▼

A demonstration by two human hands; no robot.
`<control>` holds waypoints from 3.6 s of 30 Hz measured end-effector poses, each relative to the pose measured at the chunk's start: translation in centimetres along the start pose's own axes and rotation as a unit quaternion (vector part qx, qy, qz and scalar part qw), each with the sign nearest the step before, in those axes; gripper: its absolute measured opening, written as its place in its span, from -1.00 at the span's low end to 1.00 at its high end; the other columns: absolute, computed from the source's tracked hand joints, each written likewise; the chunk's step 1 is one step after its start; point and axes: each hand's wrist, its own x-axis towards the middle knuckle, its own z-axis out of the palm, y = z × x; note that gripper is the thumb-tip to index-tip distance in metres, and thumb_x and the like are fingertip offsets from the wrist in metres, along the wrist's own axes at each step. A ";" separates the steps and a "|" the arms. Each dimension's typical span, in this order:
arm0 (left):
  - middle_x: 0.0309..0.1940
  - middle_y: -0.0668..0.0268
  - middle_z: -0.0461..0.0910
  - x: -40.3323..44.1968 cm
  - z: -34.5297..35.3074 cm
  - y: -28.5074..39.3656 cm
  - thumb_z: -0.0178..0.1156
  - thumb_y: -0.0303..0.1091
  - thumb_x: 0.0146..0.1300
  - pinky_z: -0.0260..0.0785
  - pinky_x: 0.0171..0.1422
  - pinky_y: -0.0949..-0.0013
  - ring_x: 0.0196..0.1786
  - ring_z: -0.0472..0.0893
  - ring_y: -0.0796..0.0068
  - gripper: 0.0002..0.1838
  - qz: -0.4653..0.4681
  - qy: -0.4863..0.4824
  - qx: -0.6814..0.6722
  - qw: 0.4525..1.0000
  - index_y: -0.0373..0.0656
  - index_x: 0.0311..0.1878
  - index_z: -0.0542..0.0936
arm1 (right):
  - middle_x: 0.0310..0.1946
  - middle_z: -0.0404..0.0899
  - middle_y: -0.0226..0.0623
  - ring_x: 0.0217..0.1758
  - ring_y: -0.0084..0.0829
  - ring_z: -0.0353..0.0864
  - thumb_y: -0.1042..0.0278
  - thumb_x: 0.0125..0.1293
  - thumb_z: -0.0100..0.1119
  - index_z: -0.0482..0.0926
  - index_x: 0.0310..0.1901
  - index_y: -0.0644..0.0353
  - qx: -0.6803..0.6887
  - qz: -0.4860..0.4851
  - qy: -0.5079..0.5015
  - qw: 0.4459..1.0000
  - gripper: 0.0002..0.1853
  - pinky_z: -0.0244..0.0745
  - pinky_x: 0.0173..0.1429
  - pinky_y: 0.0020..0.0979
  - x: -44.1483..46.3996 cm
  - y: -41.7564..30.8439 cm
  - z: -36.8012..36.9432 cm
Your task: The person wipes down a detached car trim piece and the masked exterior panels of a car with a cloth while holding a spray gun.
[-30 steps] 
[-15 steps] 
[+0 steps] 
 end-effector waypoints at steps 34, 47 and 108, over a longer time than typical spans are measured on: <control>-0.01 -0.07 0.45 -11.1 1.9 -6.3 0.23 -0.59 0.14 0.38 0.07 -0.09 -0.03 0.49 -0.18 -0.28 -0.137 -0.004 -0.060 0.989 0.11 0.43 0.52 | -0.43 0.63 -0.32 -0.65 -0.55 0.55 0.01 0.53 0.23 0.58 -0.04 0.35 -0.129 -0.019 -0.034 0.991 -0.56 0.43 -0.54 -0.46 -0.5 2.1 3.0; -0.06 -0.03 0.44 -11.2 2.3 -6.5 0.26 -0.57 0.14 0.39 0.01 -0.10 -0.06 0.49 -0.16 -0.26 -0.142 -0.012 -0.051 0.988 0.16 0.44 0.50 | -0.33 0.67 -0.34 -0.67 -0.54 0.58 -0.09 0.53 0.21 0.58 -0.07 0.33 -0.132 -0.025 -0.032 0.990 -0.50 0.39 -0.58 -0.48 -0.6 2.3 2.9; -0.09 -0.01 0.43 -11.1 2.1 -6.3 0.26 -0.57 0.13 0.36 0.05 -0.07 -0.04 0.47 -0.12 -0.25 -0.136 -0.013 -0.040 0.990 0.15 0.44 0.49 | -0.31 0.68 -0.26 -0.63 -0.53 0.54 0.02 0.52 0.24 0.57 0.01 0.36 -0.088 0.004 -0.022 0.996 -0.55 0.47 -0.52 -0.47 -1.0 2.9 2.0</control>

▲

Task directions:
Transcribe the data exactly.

Response to this task:
A demonstration by two human hands; no robot.
`<control>` holds waypoints from 3.6 s of 30 Hz measured end-effector poses, each relative to the pose measured at the chunk's start: translation in centimetres along the start pose's own axes and rotation as a unit quaternion (vector part qx, qy, qz and scalar part qw), each with the sign nearest the step before, in those axes; gripper: its absolute measured opening, written as its place in its span, from -1.00 at the span's low end to 1.00 at its high end; the other columns: absolute, computed from the source's tracked hand joints, each written likewise; the chunk's step 1 is one step after its start; point and axes: each hand's wrist, its own x-axis towards the middle knuckle, its own z-axis out of the palm, y = z × x; note that gripper is the thumb-tip to index-tip distance in metres, and thumb_x and the like are fingertip offsets from the wrist in metres, along the wrist's own axes at each step. A ";" separates the steps and a "|" the arms. Each dimension's typical span, in this order:
arm0 (left):
  - middle_x: 0.0309..0.1940
  - middle_y: -0.0668..0.0268
  - middle_z: -0.0461..0.0910
  - x: -40.3323..44.1968 cm
  - z: -34.5297..35.3074 cm
  - y: -28.5074..39.3656 cm
  - thumb_z: -0.0178..0.1156
  - thumb_y: -0.0303..0.1091
  - thumb_x: 0.0146..0.1300
  - pinky_z: -0.0260..0.0785
  - pinky_x: 0.0171..0.1422
  - pinky_y: -0.0949..-0.0013
  - ring_x: 0.0196..0.1786
  - ring_z: -0.0472..0.0893
  - ring_y: -0.0796..0.0068
  - gripper: 0.0002..0.1838
  - qz: -0.4653..0.4681
  - qy: -0.4863..0.4824
  - qx: -0.6814..0.6722
  - qw: 0.4525..1.0000
  - index_y: -0.0373..0.0656
  - index_x: 0.0311..0.1878
  - index_z: -0.0542..0.0936
arm1 (right):
  - middle_x: 0.0310..0.1946
  - middle_z: -0.0404..0.0899
  - middle_y: -0.0226..0.0623
  - ring_x: 0.0217..0.1758
  - ring_y: -0.0084..0.0829
  - ring_z: -0.0353..0.0864
  - thumb_y: -0.1042..0.0278
  - thumb_x: 0.0125..0.1293
  - thumb_z: -0.0100..0.1119
  - index_z: -0.0482..0.0926
  - index_x: 0.0310..0.1901
  - index_y: -0.0644..0.0353
  - qx: -0.6803..0.6887
  - qz: -0.4860..0.4851
  - qy: -0.5079..0.5015
  - qw: 0.4459..1.0000
  - gripper: 0.0002..0.1853
  - pinky_z: -0.0244..0.0745
  - pinky_x: 0.0173..0.1429
  - pinky_y: 0.0020..0.0979
  - x: -44.1483..46.3996 cm
  - y: -41.7564..30.8439 cm
  - z: -36.8012..36.9432 cm
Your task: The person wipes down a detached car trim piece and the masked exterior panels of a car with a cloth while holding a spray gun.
[-30 steps] 
[-15 steps] 
[+0 steps] 
 end-effector waypoints at steps 34, 47 and 108, over a longer time than typical spans are measured on: <control>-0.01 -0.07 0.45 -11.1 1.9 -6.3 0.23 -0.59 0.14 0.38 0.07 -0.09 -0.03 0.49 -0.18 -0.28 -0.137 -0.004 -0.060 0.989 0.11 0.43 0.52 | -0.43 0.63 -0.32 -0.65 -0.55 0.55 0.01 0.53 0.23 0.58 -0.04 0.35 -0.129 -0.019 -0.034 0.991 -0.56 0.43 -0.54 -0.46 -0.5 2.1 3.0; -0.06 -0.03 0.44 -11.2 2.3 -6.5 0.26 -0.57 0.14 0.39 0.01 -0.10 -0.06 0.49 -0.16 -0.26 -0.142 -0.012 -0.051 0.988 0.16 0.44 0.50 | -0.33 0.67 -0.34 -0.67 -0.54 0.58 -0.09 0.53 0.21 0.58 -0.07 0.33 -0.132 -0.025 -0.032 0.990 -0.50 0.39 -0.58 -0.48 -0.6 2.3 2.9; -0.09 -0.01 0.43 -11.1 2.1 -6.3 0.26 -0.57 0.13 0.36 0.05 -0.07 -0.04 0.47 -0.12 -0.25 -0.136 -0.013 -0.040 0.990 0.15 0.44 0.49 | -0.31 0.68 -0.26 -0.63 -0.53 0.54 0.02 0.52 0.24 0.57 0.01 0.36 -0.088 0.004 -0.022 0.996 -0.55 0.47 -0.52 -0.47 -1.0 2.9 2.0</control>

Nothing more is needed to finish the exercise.